#### [WHAT TO DO]
Everything from the first line of the entries below through the line holding "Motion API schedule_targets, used" must be printed exactly as written.
--- SOURCE MATERIAL ---
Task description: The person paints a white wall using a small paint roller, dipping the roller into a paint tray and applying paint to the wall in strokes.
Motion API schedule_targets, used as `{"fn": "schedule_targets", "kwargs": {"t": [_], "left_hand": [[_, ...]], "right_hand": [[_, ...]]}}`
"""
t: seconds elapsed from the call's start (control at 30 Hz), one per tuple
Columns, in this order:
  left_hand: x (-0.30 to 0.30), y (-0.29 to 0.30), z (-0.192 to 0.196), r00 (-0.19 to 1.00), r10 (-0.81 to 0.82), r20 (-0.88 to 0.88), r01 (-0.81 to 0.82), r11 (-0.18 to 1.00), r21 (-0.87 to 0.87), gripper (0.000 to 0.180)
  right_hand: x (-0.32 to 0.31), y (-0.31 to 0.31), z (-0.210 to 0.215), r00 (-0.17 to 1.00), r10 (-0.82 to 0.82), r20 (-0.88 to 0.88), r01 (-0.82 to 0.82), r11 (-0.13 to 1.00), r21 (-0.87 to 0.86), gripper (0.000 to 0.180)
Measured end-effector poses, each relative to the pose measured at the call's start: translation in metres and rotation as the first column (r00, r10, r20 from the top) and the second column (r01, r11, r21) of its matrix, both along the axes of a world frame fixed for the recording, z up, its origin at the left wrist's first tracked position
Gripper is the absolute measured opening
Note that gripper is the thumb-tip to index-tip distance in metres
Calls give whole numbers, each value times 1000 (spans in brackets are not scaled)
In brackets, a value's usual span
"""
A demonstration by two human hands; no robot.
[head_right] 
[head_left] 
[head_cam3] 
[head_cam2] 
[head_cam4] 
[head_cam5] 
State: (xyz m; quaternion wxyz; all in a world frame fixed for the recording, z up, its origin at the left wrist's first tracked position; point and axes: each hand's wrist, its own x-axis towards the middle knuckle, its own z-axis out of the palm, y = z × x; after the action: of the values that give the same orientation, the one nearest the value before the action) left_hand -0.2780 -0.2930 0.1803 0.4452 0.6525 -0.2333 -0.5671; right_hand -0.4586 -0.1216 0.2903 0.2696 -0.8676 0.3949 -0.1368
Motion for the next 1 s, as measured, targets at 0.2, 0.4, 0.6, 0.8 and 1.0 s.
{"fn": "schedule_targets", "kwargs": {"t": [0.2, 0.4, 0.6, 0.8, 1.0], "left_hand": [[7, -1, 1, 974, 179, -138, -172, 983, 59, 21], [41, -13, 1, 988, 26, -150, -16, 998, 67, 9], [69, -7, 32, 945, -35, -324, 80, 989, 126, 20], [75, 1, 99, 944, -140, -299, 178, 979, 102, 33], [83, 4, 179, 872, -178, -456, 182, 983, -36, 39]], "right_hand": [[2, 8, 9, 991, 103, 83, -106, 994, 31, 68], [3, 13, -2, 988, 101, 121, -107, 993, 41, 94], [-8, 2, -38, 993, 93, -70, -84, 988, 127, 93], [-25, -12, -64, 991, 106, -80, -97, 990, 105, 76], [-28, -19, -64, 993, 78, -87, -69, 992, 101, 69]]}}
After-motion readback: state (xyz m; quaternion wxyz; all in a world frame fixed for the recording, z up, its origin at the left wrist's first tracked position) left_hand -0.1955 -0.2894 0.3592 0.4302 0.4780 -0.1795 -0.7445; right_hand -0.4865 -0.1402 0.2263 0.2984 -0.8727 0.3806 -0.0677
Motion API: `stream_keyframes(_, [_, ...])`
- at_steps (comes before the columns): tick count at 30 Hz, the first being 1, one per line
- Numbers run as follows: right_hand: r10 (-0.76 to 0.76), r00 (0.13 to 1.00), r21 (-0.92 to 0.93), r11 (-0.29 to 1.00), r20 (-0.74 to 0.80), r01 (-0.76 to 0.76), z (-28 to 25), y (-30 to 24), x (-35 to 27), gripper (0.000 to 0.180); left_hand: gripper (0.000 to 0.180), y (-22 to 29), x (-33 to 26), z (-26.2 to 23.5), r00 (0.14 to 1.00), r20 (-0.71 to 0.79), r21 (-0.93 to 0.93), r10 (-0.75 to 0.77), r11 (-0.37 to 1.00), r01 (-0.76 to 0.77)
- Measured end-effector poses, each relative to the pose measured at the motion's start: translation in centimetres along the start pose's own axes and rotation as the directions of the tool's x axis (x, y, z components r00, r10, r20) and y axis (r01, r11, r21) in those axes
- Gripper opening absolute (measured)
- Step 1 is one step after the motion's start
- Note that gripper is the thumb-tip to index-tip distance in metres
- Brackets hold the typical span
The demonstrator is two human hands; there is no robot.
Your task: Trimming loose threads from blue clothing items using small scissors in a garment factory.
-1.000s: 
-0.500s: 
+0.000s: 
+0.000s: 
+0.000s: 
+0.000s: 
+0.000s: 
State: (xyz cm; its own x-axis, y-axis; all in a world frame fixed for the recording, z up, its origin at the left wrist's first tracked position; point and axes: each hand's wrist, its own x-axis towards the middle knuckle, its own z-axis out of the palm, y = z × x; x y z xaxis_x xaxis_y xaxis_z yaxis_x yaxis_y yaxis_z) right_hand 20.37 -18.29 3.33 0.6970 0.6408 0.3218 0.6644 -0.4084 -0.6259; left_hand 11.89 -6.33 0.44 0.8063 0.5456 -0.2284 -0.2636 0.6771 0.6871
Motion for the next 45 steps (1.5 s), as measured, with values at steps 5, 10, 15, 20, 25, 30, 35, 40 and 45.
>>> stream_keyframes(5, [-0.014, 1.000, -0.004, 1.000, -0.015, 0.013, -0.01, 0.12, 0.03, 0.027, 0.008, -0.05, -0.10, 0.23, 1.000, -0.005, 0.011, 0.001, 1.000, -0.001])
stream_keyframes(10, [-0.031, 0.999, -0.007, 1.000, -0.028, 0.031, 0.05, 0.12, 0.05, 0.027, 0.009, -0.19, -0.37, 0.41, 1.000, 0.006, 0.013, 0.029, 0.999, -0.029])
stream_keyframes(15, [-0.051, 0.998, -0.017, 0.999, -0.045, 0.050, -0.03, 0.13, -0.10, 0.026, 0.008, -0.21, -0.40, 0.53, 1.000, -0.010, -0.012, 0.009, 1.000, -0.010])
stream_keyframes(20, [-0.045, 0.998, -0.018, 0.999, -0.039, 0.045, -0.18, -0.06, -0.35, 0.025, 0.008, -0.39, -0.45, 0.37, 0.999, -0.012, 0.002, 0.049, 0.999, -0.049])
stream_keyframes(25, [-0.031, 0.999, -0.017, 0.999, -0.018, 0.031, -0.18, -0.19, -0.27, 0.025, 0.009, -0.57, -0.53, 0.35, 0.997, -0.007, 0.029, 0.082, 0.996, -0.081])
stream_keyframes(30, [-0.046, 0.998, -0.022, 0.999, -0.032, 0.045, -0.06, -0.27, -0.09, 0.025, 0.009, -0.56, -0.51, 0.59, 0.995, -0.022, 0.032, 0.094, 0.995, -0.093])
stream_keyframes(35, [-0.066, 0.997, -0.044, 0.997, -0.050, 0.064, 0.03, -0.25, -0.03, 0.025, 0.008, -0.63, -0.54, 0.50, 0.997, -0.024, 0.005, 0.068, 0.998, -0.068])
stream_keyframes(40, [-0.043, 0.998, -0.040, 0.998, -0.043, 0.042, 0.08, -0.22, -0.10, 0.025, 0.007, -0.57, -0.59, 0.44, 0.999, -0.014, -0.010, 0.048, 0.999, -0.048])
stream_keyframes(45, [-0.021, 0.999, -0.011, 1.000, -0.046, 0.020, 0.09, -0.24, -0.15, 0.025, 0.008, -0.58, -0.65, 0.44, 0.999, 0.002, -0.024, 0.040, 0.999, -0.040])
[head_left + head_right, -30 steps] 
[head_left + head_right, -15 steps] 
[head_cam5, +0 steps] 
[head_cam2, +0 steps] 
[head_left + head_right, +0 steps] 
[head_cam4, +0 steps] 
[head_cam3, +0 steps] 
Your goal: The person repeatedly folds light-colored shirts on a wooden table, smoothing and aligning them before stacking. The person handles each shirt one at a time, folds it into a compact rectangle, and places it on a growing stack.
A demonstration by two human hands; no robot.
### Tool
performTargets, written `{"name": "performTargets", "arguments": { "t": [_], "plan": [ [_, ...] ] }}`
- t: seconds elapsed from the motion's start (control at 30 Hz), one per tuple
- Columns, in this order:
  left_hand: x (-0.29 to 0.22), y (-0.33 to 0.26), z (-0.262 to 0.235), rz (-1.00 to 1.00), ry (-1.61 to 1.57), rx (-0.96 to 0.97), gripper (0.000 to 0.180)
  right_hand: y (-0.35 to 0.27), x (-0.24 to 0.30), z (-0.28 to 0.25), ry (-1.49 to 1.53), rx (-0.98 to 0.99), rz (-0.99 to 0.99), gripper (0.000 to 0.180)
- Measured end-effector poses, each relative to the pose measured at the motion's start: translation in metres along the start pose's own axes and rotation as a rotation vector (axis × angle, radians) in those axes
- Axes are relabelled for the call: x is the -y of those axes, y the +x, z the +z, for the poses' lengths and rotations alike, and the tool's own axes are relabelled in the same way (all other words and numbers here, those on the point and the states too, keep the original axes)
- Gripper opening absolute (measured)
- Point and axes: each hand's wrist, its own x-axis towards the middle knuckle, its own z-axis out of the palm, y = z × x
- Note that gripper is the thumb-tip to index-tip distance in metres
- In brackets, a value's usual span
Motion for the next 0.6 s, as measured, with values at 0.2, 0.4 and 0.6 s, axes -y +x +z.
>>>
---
#### [FINAL ANSWER]
Task description: The person paints a white wall using a small paint roller, dipping the roller into a paint tray and applying paint to the wall in strokes.
Motion API schedule_targets, used as `{"fn": "schedule_targets", "kwargs": {"t": [_], "left_hand": [[_, ...]], "right_hand": [[_, ...]]}}`

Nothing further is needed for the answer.